7 Keys to Making New Habits Work! - September 2013

7 Keys to Making New Habits Work!

So let’s consider Sept 22nd (if you are going by the start of autumn) as a new year, and the time for a fresh start!

If you have not been as successful in your job search as you would like, below are some key actions you can put into place that will help you be more successful.

Just like any other change/resolution, in order to make it work we need to figure out what needs to be different. Doing it the same-old way obviously didn't work, or you wouldn't be here. How about a new approach – with built-in ways to ensure your success?

Get ready to change:

1. Be ready (really, really ready) to make a change.

  • Oh yes, the early work does require some soul searching. How serious are you about doing what it takes to get a job? Can you see yourself utilizing a new way of doing your job search? Can you envision the new results? Visualize yourself making the changes required to get the job you want and deserve. If this new path is not appealing to you, you aren't ready, and I suggest you don’t start now. You need to get ready to be ready.
  • If you are ready, focus on the positive. It is much easier to be and stay motivated when you are moving towards something positive instead of away from something negative. Visualize yourself breathing more easily, being more confident and being received more positively by others. See yourself accepting the job you want! Visualization is the often practiced by athletes; this is not hocus-pocus. It works!

With that vision in mind:

2. Plan-Plan-Plan!!!!

Get out your keyboard, or paper and pencil. When you start out on a road trip, you prepare for that adventure with a destination, planning, and a road map. With this new way of navigating your job search, you need to consider the same type of planning. This is where people fail, more than anywhere else. Either they do not have a clear direction (type of position), or they do not have a strategy for getting there.

  • In your career, you wouldn't work on a project without first creating a strategy; yet somehow, you may think you can do your job search without one. Without a strategy, your job search will be harder and take longer, just like any other project.
  • Break your goals into small steps that are SMART. Specific, Measurable, Achievable/Realistic and Time Dependent -- so that you have a way to measure how you are doing. You can be accountable! Research tells us it is much more effective to make your goal a specific “positive” v/s a ‘negative’. Again, focus on what you are going towards v/s away from. “I will introduce myself to at least 3 people at each networking event” v/s “I won’t just go sit in the corner.” Better yet put these on the calendar and honor your commitment to yourself as you would any other appointment or commitment.

Getting a job, is your job right now. When you are at work you plan like this, so you deserve this planning for yourself and your future.

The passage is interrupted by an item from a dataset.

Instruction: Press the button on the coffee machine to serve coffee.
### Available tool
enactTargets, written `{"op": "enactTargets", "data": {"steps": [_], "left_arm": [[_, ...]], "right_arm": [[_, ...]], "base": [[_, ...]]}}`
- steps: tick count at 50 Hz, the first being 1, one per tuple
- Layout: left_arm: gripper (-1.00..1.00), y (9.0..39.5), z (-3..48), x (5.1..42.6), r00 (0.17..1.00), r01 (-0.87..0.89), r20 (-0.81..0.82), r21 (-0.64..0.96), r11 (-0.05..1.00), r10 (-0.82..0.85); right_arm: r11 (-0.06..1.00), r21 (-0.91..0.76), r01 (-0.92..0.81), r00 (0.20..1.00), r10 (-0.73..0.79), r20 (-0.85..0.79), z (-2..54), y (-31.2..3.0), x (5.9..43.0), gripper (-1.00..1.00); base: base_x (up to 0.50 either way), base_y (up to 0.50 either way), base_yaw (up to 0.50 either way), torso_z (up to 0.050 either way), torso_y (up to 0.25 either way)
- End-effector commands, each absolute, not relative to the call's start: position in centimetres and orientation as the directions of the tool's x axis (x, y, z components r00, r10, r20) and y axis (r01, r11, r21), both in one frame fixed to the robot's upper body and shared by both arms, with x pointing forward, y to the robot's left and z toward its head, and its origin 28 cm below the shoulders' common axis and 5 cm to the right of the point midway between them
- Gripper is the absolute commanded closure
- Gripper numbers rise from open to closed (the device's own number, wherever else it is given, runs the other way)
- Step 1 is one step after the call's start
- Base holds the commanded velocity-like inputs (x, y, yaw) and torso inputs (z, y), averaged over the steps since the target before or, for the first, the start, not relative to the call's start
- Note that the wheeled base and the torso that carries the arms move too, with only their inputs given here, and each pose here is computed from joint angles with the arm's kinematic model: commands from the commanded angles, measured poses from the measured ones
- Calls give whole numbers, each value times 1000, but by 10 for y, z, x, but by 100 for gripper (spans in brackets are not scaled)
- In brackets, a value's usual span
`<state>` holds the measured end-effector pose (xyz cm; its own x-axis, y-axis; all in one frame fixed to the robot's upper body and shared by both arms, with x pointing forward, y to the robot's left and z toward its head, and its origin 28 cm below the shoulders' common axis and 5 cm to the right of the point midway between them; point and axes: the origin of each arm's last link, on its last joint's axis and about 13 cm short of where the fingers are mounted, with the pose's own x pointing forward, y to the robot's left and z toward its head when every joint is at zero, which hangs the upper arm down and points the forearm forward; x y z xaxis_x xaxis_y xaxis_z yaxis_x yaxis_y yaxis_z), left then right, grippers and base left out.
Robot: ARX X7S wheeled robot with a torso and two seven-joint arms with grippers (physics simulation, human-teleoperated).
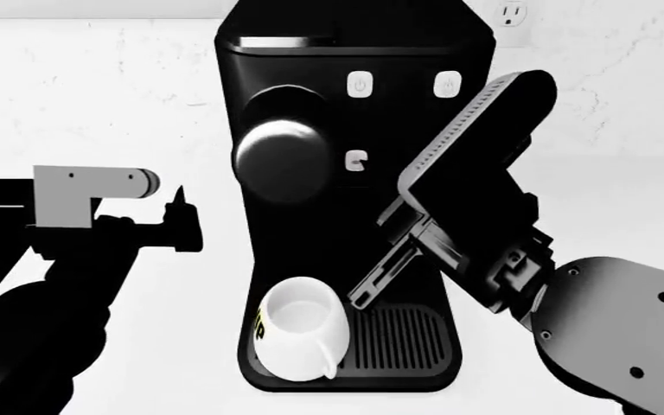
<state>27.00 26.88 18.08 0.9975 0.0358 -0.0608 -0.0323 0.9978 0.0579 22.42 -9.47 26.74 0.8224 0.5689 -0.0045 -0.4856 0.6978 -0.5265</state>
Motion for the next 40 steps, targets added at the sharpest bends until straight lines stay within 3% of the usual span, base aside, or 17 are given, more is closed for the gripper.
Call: {"op": "enactTargets", "data": {"steps": [1,40], "left_arm": [[-100,267,181,271,997,-39,-58,62,997,43],[-100,270,178,271,997,-40,-65,59,997,44]], "right_arm": [[700,-519,-490,822,569,-9,264,-93,229,100],[697,-541,-470,839,543,-29,255,-86,238,100]], "base": [[0,0,0,0,0],[0,0,0,0,0]]}}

3. Set yourself up for success:

We need a bit of ingenuity here. You need a place to work in order to support your new goals. If you are working in bed, in front of the TV or where the kids are, your chances of achieving your goal are not so good.

  • Get a job-search buddy, a coach or join (or create) a group that you can be accountable to. Exchange ideas and encourage each other. Now you have a structure that supports your goal. It is not just a plan, but a reality.
  • Reflect on your history with change and think about how you work best. What is likely to get in your way? Where do you tend to fall off the wagon? Make a list and make plans for each situation, so it will not surprise you or cause you to undo all the good you have accomplished.
  • If you think you will be too tired to go to a networking meeting tonight, take a break and go to the gym, or take a nap. If you hate doing company research, do it first thing in the morning. Work on it for just 30 minutes and then take the next 30 minutes to do something you enjoy as a small reward. Take a walk or call a friend.

4. Utilize what we know:

  • Psychological studies have shown that making a full-on commitment to do something for 30-days will turn it into a habit. Continuing to do the new activity for three to four weeks tends to make it automatic. It also helps you psychologically to commit to a specific block of time, as opposed to thinking this has to be forever (even if it should be, like keeping up your network). Think of it as "just a month for now." One step at a time.

It also helps to be consistent by doing your activity at the same time, in the same place. For instance, do your research on companies or industries first thing in the morning for 1-2 hrs. Connect with people on Linked-In before lunch for 1 hour. Reserve Monday, Wednesday and Friday for networking lunches.